◆ TASK DIRECTIONS
Which lines of the entries below include "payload"? List them all.

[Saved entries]
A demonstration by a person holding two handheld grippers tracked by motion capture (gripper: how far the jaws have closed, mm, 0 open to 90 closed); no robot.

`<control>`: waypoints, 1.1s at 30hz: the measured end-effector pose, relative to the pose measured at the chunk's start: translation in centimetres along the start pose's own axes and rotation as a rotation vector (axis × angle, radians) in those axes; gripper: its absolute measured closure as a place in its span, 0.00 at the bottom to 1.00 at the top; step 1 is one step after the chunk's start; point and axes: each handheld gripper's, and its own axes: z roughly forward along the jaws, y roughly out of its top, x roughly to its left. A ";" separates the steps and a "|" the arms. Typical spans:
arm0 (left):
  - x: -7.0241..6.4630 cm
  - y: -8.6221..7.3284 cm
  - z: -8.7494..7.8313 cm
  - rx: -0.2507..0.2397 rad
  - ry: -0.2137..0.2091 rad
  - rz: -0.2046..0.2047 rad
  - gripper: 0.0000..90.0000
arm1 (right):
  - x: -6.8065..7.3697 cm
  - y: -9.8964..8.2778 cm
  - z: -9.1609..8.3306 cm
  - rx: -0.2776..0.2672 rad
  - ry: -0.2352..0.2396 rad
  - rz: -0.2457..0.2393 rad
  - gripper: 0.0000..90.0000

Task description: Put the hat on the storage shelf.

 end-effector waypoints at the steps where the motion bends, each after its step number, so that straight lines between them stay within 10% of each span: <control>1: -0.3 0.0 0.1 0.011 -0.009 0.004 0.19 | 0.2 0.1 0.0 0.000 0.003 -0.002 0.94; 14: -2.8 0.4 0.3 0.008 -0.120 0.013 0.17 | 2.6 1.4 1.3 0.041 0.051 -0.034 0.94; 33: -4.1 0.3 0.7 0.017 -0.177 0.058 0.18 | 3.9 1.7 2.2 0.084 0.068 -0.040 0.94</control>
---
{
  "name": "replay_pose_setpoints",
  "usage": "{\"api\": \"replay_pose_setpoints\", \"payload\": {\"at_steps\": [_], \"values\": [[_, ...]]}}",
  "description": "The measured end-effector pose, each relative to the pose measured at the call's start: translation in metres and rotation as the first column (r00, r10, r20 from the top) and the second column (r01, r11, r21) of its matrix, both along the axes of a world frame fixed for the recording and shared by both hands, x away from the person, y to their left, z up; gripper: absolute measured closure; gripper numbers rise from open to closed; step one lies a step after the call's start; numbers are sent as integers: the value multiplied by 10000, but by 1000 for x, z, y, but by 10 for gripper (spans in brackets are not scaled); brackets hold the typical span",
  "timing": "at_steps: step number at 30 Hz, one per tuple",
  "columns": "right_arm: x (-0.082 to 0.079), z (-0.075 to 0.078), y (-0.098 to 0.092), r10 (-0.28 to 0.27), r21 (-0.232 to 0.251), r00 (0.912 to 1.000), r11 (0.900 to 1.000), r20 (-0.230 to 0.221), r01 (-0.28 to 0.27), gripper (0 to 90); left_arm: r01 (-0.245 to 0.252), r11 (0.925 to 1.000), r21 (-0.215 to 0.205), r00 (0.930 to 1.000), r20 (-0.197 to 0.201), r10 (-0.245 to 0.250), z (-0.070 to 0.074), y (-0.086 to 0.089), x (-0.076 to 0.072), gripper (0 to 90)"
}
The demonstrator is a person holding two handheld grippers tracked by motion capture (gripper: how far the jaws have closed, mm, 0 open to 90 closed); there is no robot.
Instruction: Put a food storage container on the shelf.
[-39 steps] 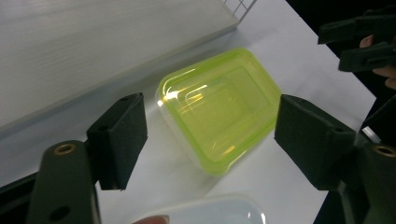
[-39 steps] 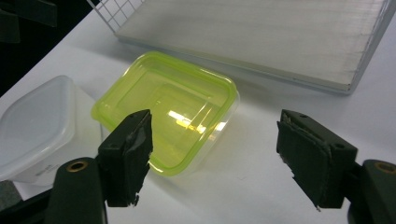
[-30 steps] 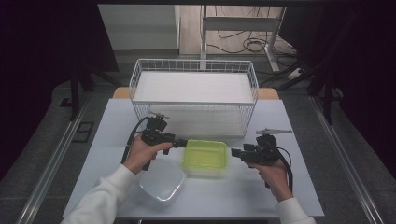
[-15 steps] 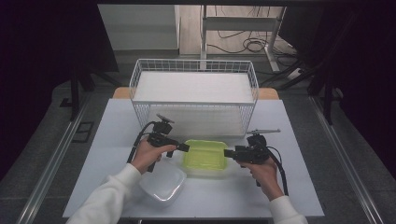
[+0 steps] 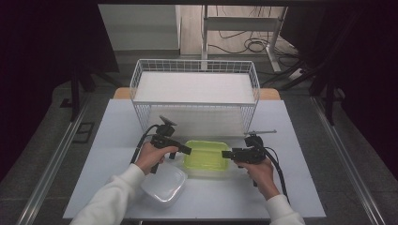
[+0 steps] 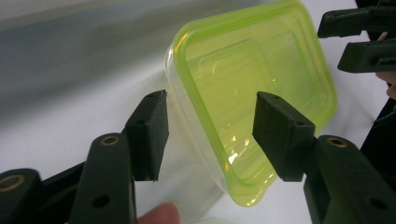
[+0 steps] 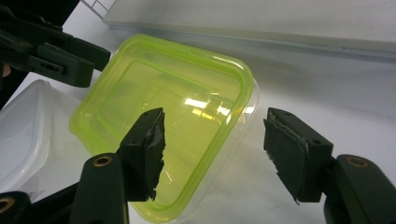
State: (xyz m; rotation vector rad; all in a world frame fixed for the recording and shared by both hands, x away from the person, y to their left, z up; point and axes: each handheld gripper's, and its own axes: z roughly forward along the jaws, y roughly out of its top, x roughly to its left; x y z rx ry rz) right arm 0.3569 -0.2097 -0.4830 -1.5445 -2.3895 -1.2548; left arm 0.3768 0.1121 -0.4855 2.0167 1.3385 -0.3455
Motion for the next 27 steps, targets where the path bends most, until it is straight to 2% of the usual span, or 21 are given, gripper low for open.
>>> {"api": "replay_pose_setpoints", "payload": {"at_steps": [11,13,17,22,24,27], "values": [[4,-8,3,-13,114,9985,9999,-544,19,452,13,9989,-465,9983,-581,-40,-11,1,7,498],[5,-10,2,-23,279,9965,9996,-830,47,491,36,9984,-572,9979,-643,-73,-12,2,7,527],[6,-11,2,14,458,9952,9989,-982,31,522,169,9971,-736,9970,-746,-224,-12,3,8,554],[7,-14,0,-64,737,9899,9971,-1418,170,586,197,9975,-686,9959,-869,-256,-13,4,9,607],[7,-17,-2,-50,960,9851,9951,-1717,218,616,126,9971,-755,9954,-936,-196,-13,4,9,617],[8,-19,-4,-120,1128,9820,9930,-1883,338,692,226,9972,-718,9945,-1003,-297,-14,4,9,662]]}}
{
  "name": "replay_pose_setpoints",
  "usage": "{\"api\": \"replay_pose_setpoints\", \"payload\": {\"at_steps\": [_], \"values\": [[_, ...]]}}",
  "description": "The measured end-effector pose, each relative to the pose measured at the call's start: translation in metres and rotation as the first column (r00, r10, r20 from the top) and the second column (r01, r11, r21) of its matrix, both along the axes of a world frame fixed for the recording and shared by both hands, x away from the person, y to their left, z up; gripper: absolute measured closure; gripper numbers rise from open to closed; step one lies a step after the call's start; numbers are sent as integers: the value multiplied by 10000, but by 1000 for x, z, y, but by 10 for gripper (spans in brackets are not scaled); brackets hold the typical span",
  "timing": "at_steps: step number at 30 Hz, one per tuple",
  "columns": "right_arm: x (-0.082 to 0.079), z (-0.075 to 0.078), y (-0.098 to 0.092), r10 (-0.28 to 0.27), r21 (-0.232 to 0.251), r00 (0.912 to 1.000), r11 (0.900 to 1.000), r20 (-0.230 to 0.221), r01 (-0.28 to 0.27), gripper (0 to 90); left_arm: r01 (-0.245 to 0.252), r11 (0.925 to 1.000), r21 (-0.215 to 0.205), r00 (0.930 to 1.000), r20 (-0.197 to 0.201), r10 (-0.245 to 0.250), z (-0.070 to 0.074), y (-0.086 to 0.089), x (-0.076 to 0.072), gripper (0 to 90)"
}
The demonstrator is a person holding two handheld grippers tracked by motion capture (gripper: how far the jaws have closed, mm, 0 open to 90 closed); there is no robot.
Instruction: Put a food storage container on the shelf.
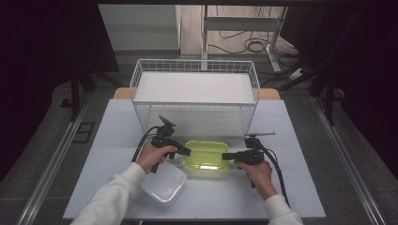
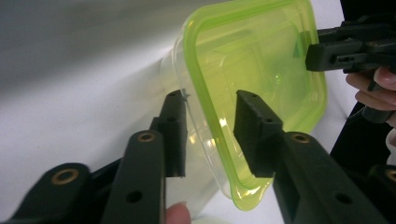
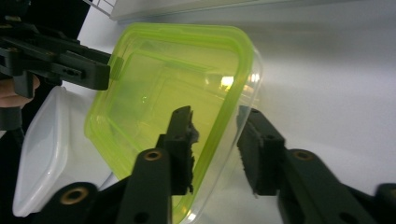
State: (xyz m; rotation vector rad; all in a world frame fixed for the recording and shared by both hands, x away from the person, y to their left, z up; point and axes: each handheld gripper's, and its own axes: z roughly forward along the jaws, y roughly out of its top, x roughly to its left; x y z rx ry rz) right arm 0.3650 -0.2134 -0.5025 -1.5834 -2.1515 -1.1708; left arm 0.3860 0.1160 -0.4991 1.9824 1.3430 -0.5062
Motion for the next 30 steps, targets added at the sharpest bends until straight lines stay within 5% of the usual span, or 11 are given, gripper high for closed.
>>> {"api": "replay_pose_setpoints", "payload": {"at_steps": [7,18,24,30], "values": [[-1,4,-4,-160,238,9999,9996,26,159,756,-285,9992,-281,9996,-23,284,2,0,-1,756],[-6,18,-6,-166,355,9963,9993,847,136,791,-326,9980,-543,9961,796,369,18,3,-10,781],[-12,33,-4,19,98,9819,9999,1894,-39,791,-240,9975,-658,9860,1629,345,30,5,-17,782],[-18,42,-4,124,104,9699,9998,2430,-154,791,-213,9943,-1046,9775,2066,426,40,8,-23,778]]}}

◆ SOLVED EXERCISE
  "usage": "{\"api\": \"replay_pose_setpoints\", \"payload\": {\"at_steps\": [_], \"values\": [[_, ...]]}}",
>>> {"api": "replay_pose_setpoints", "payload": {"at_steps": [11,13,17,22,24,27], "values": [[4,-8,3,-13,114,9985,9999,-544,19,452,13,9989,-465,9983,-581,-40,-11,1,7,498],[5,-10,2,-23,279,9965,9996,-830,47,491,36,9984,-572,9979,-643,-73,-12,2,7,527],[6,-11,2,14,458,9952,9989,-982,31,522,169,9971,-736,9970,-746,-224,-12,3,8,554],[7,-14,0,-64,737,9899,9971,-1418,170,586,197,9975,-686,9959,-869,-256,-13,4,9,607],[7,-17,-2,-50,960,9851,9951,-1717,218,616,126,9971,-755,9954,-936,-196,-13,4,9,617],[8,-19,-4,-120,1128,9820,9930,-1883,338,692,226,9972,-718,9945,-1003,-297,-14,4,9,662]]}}
  "usage": "{\"api\": \"replay_pose_setpoints\", \"payload\": {\"at_steps\": [_], \"values\": [[_, ...]]}}",
>>> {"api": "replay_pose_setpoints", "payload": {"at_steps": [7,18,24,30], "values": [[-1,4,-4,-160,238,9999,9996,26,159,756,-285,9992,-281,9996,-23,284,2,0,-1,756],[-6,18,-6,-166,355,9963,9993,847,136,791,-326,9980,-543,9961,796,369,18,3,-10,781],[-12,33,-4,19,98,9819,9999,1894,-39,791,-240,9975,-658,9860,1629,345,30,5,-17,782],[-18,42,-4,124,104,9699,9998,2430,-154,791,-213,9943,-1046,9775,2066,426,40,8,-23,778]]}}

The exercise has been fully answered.